Background information
- Born: Per Rickard Henrik Andreasson 18 February 1981 (age 45) Mariefred, Sweden
- Genres: Alternative rock, garage rock, hard rock, punk rock
- Occupations: Musician, songwriter
- Instruments: Drums, vocals
- Years active: 2007–present
- Label: Universal
- Website: Royal Republic Officiell website

= Per Andreasson =

Per Rickard Henrik Andreasson (born 18 February 1981 in Mariefred) is a Swedish drummer, singer and songwriter. He is co-founder of the Swedish rock band Royal Republic.

== Career ==
Per Andreasson studied Music at the Malmö Academy of Music. In 2007 he founded the band "Royal Republic" along with three other students Adam Grahn (vocals, guitar), Jonas Almén (bass) and Hannes Irengård (guitar). The band recorded their first album, We are the Royal in 2010 in Malmö. In 2012 they released their second album titled Save the Nation.

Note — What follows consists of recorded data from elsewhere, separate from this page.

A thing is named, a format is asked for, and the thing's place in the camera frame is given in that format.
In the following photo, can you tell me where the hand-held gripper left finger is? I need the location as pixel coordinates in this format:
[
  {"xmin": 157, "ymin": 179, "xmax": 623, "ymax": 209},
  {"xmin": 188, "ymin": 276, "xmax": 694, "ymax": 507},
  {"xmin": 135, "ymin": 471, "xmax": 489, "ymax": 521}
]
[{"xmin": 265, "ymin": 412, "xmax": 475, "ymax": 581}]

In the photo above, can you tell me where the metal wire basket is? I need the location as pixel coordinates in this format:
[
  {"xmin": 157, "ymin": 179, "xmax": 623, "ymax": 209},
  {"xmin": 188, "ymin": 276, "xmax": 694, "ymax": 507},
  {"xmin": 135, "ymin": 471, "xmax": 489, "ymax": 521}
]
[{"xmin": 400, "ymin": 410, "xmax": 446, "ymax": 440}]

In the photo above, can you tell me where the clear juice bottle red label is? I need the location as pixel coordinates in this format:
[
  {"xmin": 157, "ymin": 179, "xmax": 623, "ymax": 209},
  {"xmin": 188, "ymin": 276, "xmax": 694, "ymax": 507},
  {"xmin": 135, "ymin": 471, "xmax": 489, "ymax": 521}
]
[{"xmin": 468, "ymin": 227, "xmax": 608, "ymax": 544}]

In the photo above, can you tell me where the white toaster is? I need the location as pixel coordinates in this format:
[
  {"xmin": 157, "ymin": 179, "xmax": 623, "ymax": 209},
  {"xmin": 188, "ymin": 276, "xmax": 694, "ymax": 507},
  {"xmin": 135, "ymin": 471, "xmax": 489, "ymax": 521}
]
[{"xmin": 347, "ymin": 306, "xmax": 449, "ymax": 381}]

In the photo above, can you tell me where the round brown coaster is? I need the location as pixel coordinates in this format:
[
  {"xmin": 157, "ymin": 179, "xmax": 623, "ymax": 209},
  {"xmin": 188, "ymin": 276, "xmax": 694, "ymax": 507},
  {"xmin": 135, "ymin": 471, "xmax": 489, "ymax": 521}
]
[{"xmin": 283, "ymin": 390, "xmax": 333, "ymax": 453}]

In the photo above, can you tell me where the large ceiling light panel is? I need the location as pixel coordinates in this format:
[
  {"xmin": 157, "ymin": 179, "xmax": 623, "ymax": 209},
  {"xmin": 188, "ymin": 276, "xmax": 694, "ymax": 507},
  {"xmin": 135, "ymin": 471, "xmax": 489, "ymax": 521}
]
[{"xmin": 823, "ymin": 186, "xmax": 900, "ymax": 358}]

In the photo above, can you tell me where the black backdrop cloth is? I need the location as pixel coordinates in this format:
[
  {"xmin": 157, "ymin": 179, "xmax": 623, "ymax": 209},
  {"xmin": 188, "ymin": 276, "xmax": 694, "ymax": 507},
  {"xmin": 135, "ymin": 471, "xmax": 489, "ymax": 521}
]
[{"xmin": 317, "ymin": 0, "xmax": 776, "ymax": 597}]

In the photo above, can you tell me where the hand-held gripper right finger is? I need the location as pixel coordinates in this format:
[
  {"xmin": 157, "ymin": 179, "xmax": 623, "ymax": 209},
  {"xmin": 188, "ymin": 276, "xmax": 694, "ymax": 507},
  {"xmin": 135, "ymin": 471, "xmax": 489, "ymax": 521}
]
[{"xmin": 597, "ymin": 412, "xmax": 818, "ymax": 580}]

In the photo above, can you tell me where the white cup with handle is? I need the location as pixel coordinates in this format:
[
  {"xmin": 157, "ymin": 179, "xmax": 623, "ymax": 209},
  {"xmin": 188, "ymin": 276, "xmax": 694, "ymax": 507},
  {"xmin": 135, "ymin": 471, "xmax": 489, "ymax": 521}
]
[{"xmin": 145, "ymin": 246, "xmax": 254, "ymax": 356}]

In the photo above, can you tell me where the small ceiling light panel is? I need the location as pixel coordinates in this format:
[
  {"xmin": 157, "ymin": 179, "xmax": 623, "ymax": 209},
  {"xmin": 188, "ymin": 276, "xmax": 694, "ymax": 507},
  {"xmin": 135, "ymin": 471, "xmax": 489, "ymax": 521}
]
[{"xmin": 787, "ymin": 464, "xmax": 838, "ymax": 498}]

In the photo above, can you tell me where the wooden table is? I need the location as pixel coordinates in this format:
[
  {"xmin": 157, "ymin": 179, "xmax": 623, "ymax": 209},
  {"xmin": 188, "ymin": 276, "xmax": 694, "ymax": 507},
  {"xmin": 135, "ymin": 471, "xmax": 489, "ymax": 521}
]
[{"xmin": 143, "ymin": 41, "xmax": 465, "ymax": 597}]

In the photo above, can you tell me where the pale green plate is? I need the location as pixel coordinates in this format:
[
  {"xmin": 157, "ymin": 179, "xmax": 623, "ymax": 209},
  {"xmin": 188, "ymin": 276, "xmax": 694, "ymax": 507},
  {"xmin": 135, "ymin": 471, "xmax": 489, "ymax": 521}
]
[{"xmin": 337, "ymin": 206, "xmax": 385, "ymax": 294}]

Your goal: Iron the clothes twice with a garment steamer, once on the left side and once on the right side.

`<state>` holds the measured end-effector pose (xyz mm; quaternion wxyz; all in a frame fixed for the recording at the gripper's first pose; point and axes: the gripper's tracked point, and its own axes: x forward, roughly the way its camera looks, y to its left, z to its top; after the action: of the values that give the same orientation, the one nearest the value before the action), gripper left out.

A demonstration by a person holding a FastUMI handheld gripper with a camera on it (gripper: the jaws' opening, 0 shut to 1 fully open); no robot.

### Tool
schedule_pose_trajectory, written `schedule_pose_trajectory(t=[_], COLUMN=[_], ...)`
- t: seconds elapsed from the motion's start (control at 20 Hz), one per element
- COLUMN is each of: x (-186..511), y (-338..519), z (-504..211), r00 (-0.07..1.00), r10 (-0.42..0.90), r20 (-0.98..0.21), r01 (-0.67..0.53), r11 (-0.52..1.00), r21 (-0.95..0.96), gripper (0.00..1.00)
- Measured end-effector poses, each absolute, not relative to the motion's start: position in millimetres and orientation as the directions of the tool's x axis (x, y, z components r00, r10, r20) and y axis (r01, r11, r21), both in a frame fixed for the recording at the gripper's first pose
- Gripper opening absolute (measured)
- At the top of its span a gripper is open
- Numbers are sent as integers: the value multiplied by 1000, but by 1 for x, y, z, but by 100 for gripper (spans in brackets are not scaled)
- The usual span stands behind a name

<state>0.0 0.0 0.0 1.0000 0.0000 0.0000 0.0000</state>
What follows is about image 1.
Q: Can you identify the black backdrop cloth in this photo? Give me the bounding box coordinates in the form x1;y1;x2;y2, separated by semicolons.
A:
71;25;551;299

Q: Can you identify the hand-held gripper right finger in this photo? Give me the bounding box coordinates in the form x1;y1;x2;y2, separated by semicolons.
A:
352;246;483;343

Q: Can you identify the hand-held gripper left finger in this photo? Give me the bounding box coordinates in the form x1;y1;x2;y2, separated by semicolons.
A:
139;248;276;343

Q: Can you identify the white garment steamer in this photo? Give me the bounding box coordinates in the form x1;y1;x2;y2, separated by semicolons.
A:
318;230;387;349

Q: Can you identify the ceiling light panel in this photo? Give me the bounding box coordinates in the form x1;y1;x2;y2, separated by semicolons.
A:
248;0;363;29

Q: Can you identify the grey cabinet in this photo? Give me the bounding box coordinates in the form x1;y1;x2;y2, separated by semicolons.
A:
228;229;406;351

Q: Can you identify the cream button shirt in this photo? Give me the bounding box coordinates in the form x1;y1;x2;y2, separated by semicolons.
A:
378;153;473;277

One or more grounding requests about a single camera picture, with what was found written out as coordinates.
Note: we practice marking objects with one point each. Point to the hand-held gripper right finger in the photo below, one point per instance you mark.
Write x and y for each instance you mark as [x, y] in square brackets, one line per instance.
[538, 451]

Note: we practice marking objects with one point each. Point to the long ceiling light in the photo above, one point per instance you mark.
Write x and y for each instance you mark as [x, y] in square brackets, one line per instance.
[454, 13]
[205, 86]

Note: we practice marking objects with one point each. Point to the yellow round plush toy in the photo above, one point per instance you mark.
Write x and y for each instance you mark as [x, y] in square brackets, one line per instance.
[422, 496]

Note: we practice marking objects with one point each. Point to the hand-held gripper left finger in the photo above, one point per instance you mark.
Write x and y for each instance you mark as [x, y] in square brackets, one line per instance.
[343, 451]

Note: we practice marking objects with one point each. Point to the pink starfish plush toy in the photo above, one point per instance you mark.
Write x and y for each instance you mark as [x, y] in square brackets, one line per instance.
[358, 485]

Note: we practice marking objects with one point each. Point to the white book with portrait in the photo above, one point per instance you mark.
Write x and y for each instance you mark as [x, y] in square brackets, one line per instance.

The third album Royal Republic and the Nosebreakers with songs from the previous albums re-interpreted in an acoustic and country-like way was released in 2014. In 2016 the Swedes recorded their fourth album "Weekendman". Last three albums were recorded by Michael Ilbert at Hansa Studio 1 and Hansa Mix Room. The band has signed a contract with Vertigo/Universal Music. Royal Republic are active on the touring circuit in Europe and the United States.
The band played at the tradition-rich German festivals Rock am Ring, Rock im Park and the Highfield-Festival.

==Other activities==

- Classical Artist/Classical Composer: Per Andreasson is the composer of percussion quartet Tin-Play.
- Classical Soloist: Per Andreasson has a master of classical percussion. He performed as Soloist on classic percussion pieces as: Night of the Moon Dances, Twilight, Mudra
- Rednex: He briefly played drums for Rednex.